To convert from moles to grams, the molar mass must be used.

1. Find Molar Mass

The compound is iron (III) chloride: FeCl₃

First, find the molar masses of the individual elements in the compound: iron (Fe) and chlorine (Cl).

  • Fe:  55.84 g/mol
  • Cl:  35.45 g/mol

There are 3 atoms of chlorine, denoted by the subscript after Cl. Multiply the molar mass of chlorine by 3 and add iron's molar mass.

  • FeCl₃: 3(35.45 g/mol)+(55.84 g/mol)=162.19 g/mol

This number tells us the grams of FeCl₃ in 1 mole.

2. Calculate Moles

Use the number as a ratio.

\frac{162.19 \ g \ FeCl_3}{1 \ mol \ FeCl_3}

Multiply by the given number of grams, 345.0.

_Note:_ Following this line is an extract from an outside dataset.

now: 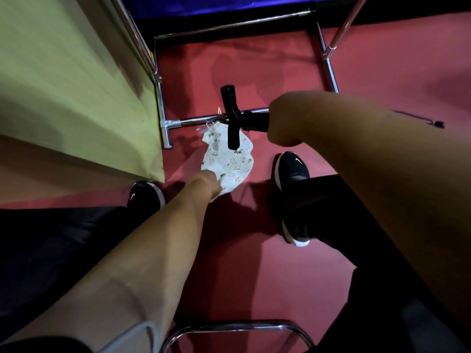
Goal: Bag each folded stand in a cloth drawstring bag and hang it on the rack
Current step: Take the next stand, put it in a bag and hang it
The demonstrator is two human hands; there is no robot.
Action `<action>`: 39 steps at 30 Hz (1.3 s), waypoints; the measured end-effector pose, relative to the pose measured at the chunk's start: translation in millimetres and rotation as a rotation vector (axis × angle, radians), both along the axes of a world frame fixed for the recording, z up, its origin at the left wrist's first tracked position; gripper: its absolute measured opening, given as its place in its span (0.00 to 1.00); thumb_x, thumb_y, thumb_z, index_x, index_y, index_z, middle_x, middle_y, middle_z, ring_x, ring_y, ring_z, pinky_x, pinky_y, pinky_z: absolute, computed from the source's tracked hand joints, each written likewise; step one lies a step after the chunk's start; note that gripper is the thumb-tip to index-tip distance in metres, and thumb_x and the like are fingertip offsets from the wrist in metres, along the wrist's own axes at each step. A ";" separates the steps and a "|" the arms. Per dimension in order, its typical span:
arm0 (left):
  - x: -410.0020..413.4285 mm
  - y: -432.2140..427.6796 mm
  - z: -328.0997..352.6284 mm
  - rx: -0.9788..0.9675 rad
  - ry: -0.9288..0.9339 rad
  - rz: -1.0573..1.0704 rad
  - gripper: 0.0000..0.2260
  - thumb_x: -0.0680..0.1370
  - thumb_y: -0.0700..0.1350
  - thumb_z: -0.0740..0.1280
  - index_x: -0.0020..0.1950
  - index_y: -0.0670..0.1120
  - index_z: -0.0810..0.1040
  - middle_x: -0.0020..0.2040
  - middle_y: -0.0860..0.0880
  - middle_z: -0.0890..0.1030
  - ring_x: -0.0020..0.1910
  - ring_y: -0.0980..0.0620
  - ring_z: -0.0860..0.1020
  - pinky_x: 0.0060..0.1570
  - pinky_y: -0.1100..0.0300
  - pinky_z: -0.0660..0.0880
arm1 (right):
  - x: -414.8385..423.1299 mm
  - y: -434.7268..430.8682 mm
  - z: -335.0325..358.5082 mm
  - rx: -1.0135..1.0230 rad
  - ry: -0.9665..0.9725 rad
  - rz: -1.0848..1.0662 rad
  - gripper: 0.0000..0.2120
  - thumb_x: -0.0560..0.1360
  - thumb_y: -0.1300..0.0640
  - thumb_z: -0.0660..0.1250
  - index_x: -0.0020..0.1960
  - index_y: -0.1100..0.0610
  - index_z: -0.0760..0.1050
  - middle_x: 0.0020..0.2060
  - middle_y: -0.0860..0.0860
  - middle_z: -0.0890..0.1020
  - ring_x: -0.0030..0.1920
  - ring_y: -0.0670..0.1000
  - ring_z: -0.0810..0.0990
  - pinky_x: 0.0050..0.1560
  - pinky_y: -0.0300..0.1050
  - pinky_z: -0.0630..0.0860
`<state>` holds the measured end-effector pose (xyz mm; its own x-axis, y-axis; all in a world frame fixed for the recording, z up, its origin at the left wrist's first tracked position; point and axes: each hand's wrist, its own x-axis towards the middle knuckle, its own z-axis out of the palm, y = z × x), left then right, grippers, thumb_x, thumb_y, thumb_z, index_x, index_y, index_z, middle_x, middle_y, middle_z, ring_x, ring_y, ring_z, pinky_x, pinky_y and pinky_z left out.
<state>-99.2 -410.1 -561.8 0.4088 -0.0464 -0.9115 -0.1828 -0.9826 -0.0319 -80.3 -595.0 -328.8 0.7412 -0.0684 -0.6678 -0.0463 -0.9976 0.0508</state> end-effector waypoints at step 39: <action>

345.0 \ g \ FeCl_3 *\frac{162.19 \ g \ FeCl_3}{1 \ mol \ FeCl_3}

Flip the fraction so the grams of FeCl₃ will cancel.

345.0 \ g \ FeCl_3 *\frac{1 \ mol \ FeCl_3}{162.19 \ g \ FeCl_3}

345.0 *\frac{1 \ mol \ FeCl_3}{162.19 }

\frac{345.0 \ mol \ FeCl_3}{162.19 }

Divide.

2.12713484 \ mol \ FeCl_3

3. Round

The original measurement of grams, 345.0, has 4 significant figures. We must round our answer to 4 sig figs.

For the answer we calculated, that is the thousandth place.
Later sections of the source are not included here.